RS485 overcomes most of the limitations of RS232 and is an excellent complement to RS232.
- RS485 uses differential signaling and is capable of much higher data rates (up to 20Mbit/sec)
- Differential signals also allow RS485 to communicate over 1200 meter cable lengths. Longer runs are possible with some careful system optimization.
- Bi-directional and multi-drop operation. RS485 can be used to build multidrop networks with many transmitters and many receivers.
- Balanced differential signalling also makes RS485 highly immune to noise. On twisted-pair cables a noise signal will couple equally to both wires in the pair and be ignored by the differential receiver.
 
RS485 is found mainly in industrial, telecom and commercial applications and is not as widespread in the consumer
or PC world. Therefore it is not seen as often as RS232.
 
Also the RS485 protocol standard defines only the electrical characteristics of the interface. The physical and logical implementations are left up to the user. Different connectors, different methods for bus-arbitration and data framing all exist under a wide variety of implementations. RS485 has also been used as the foundation for many proprietary or semi-proprietary standards. Therefore interoperability between RS485 based interfaces is not always as simple as with RS232.

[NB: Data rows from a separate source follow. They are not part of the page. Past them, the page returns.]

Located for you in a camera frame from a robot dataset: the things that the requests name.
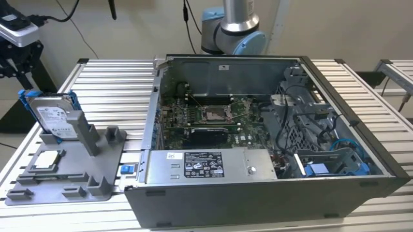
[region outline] motherboard
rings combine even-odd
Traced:
[[[167,98],[161,107],[164,149],[248,147],[272,144],[252,97]]]

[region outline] hard drive
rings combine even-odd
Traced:
[[[41,91],[29,91],[24,94],[24,90],[21,90],[18,98],[45,133],[61,140],[77,139],[72,125],[65,121],[66,112],[81,110],[76,94],[72,91],[66,94],[42,93]]]

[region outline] sticker
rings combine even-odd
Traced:
[[[185,152],[184,164],[185,178],[224,177],[220,152]]]
[[[14,16],[13,14],[9,14],[9,15],[6,15],[6,16],[2,17],[2,19],[4,19],[5,21],[12,21],[12,20],[14,20],[16,18],[17,18],[17,16]]]
[[[181,155],[183,153],[181,152],[168,152],[167,153],[167,159],[169,160],[181,160]]]
[[[229,66],[228,65],[219,65],[217,70],[219,71],[229,70]]]
[[[253,0],[247,1],[247,14],[251,15],[253,13]]]
[[[50,133],[61,139],[77,138],[73,127],[66,123],[65,112],[58,107],[37,107],[41,119]]]

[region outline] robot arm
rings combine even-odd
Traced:
[[[201,51],[213,55],[259,55],[265,35],[257,30],[253,0],[224,0],[223,3],[223,7],[203,11]]]

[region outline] metal frame
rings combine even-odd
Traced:
[[[346,65],[339,65],[334,60],[314,60],[314,63],[390,155],[413,177],[413,133],[400,115],[394,113],[394,109],[364,86],[363,81]],[[151,79],[149,67],[152,68],[151,60],[89,60],[86,64],[76,65],[58,91],[66,92],[73,86],[80,99],[93,100],[81,105],[85,108],[88,120],[92,119],[93,123],[101,126],[116,124],[126,130],[128,142],[120,160],[125,164],[139,162],[140,157],[139,144],[145,118],[141,115],[145,114],[147,107],[143,103],[133,104],[132,101],[149,96],[151,89],[144,86],[147,83],[141,82],[143,79]],[[92,83],[98,83],[98,86],[104,88],[97,89]],[[0,173],[0,198],[13,186],[9,182],[22,171],[18,169],[20,166],[29,162],[28,154],[34,153],[38,147],[37,133],[38,126],[34,125]],[[4,231],[25,229],[34,231],[140,231],[141,228],[118,187],[113,188],[113,193],[114,195],[106,202],[94,203],[9,207],[4,201],[0,201],[0,231],[1,229]],[[388,197],[370,199],[346,218],[191,228],[184,231],[407,231],[413,227],[411,202],[413,181]]]
[[[382,59],[374,69],[386,76],[413,94],[413,60],[387,60]]]

ESD is caused by static electricity. In order for an ESD event to occur there must be a buildup of static charge. Very high charge levels are actually quite rare. In a normal factory environment, taking basic ESD precautions (grounding-straps, anti-static smocks, ionizers, humidity control, etc.) static levels can be kept below a few tens of volts. In an uncontrolled environment, like an office, static levels rarely get above 2000 volts. Under some worstcase conditions (wearing synthetic fabrics, rubbing against synthetic upholstered furniture, extremely low humidity)
levels can go as high as 12 to 15 thousand volts. Actually to get to 15000 volts or higher you would need to be in an uncomfortably dry environment (humidity below 10%) otherwise static charge will naturally dissipate through corona discharge. It would definitely be considered a “bad hair day.” Humans can generally feel a static shock only above 3000 volts. A discharge greater than 4000 volts can cause an audible “pop.” But repeated lower level discharges can be imperceptible and still may have a cumulative damaging effect on sensitive ICs. All ICs, even those with robust protection, can be damaged if they are hit hard enough or often enough.

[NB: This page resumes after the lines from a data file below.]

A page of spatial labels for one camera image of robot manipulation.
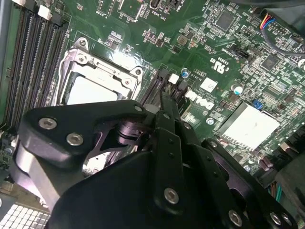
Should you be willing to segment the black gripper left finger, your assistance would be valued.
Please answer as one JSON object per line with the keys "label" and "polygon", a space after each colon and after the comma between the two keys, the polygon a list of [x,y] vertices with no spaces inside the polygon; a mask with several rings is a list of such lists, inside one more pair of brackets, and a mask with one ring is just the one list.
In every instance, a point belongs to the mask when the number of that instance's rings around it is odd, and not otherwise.
{"label": "black gripper left finger", "polygon": [[[173,102],[162,93],[156,113],[133,100],[35,108],[22,118],[14,180],[40,195],[50,211],[72,186],[135,153],[169,153],[182,163]],[[184,184],[153,192],[157,207],[181,212]]]}

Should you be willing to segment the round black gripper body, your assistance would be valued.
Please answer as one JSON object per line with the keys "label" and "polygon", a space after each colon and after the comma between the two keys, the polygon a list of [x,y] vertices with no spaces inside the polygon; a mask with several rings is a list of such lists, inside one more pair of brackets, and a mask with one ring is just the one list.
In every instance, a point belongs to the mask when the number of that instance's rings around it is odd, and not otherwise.
{"label": "round black gripper body", "polygon": [[[181,215],[156,206],[153,192],[184,184]],[[51,229],[219,229],[222,222],[200,193],[192,170],[173,152],[135,153],[69,188],[49,219]]]}

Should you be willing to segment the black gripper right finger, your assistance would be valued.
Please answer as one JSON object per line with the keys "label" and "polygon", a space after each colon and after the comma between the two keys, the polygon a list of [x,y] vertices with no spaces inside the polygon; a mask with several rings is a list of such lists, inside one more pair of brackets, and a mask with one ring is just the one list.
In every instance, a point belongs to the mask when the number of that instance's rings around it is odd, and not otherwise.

Most ICs in a typical system are at greatest risk of ESD damage in the factory when the PCB is assembled and the system is being built. After the system is put together they are soldered onto the PCB and shielded within a metal or plastic system enclosure. Interface ICs are designed to attach to an external connector that could be exposed to ESD when a cable is plugged in or when a person or object touches the connector. These interface pins are most likely to see ESD exposure and therefore benefit from additional protection.